久保建英が不調だったというよりは…
さて、前節のバレンシア戦でキレキレのパフォーマンスを披露し称賛を浴びた久保建英は、この日も右サイドハーフで先発。当然のことながら、前回の試合と同じような、あるいはそれ以上の活躍を期待された。
先述の通りマジョルカは試合への入りがよく、久保も立ち上がりからかなりボールに絡んだ。事実、データサイト『Who Scored』によると、開始10分の時点で久保のタッチ数は攻撃陣で最多となっていた。
しかし、ソシエダが守り慣れたこともあって、久保の存在感は時間の経過と共に薄れていった。ドリブルのキレなどが決してなかったわけではないが、4-4-2のコンパクトなブロックを敷くソシエダ守備陣は複数人で対応してくる。かなり際どいタックルを受けても、この日のマリオ・メレーロ・ロペス主審はなかなか笛を吹かず、久保にとってはフラストレーションの溜まる展開が続いてしまった。
久保は55分に決定機を迎えた。相手のクリアボールが、ペナルティーエリア手前中央に位置していた自身の元に来たのである。しかし、左足で放ったボレーシュートは枠をとらえきれず。結局、バレンシア戦のようなインパクトを残せぬまま、70分にイ・ガンインとの交代を命じられている。
もちろん苦しんだのは久保だけではなかった。最前線のターゲットマンであるヴェダト・ムリキは完全に抑えられ、アマト・エンディアイエはボールロスト連発。ダニ・ロドリゲスはシュートがわずか1本に留まっている。

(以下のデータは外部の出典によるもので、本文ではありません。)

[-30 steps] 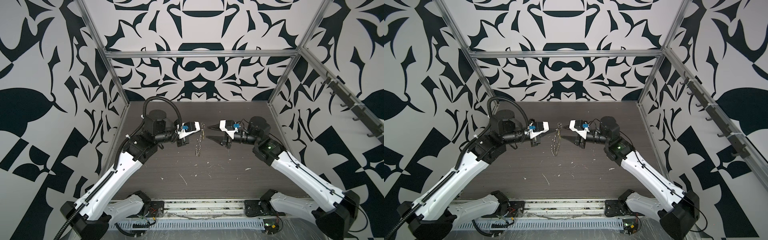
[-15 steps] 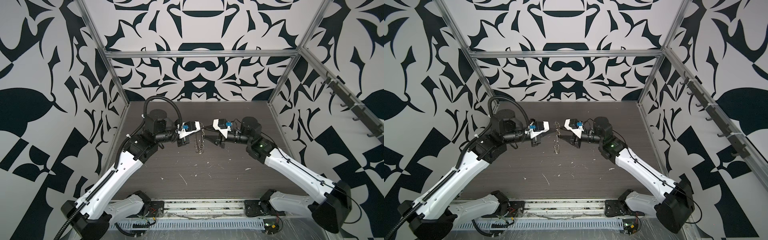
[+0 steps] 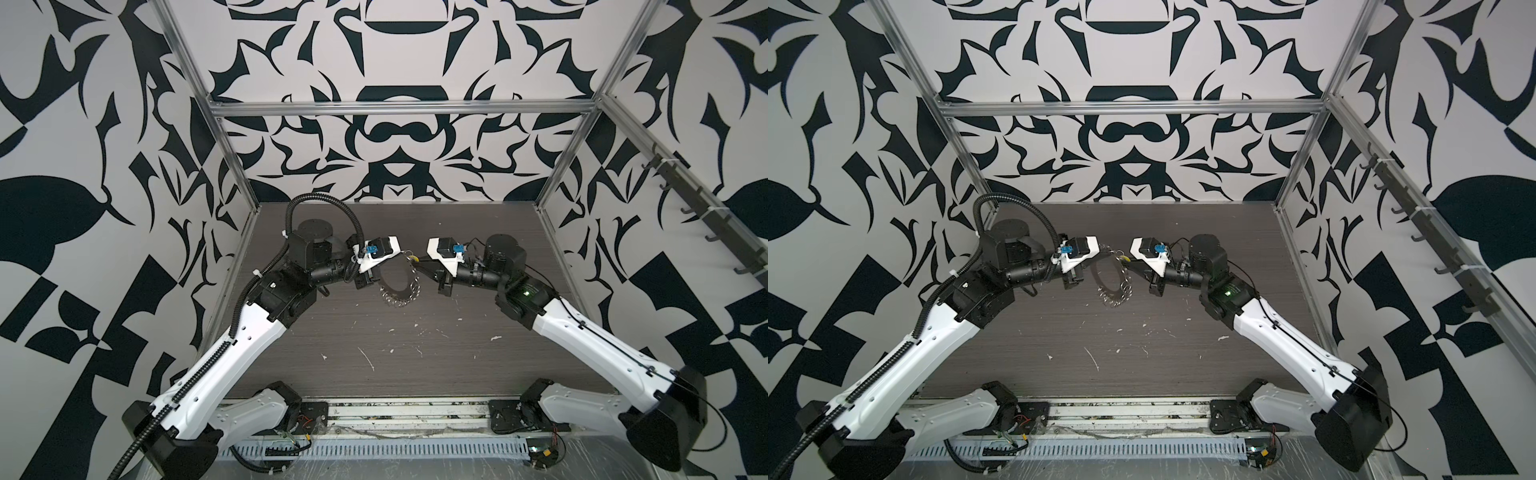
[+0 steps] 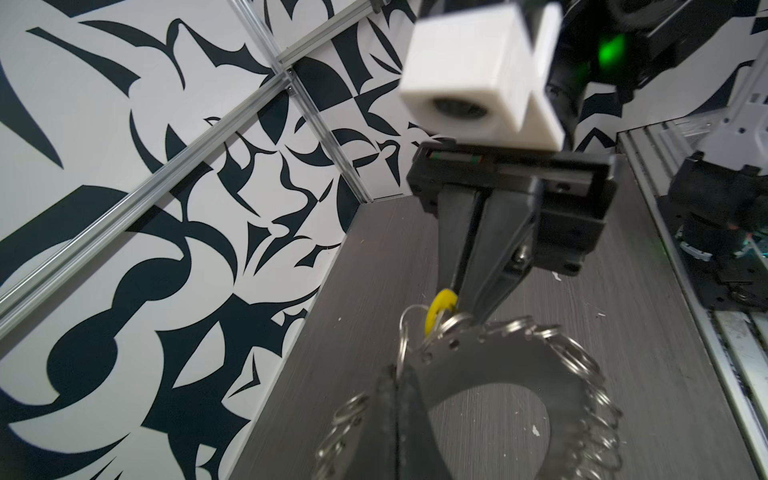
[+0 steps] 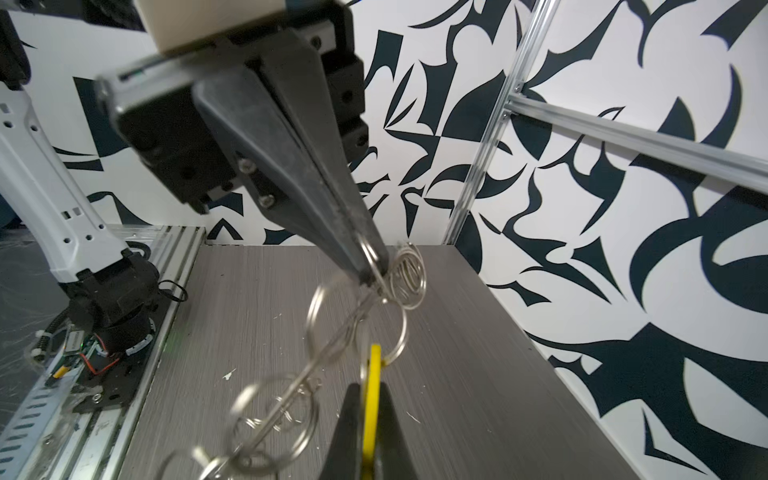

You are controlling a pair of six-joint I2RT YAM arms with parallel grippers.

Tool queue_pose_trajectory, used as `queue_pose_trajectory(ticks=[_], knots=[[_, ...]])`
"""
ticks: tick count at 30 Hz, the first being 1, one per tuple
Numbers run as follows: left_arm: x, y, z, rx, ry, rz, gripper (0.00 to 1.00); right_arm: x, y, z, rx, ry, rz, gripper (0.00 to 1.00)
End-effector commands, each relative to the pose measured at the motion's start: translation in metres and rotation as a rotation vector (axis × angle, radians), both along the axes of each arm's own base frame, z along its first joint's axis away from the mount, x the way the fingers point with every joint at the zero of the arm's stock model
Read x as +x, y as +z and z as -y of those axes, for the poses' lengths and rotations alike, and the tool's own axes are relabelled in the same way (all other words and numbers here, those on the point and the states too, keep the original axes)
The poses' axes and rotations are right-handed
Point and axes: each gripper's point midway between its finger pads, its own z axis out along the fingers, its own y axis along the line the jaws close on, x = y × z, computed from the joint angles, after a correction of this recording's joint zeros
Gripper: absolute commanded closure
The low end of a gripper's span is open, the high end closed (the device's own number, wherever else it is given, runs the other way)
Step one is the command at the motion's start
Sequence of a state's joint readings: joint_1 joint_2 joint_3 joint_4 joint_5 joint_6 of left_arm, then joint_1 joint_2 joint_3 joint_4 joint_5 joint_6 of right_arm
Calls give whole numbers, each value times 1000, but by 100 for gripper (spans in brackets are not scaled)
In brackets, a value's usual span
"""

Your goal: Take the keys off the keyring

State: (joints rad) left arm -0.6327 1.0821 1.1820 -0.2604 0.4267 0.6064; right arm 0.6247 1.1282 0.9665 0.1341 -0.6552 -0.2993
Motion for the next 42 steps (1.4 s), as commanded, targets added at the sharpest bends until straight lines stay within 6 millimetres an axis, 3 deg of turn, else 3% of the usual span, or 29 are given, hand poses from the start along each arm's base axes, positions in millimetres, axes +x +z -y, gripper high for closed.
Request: queue_pose_trajectory(ticks=[1, 11, 19, 28, 42], knots=[[13, 21, -6, -63, 79, 79, 100, -3, 6, 9, -35, -41, 46, 100], [24, 14, -4, -78, 123, 69, 100, 9, 13, 28, -125, -173, 193, 100], [41, 18, 6, -142, 228, 54, 100, -5, 22, 29, -96, -153, 357, 100], [57, 18, 19, -190, 349, 33, 100, -8, -2, 17, -299, -163, 641, 100], [54, 21, 23, -257, 367, 69, 100, -1, -46, -4, -653, -224, 1125, 100]])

そのため、久保個人が不調だったというよりは、ソシエダの守備陣が一枚上手だったと捉えた方がよいだろう。試合後にイマノル・アルグアシル監督が「我々が良いマジョルカを見なかったのは、守備の面で獣のような仕事をしたからだ」と話した通り、アウェイチームのディフェンスはかなり強固だった。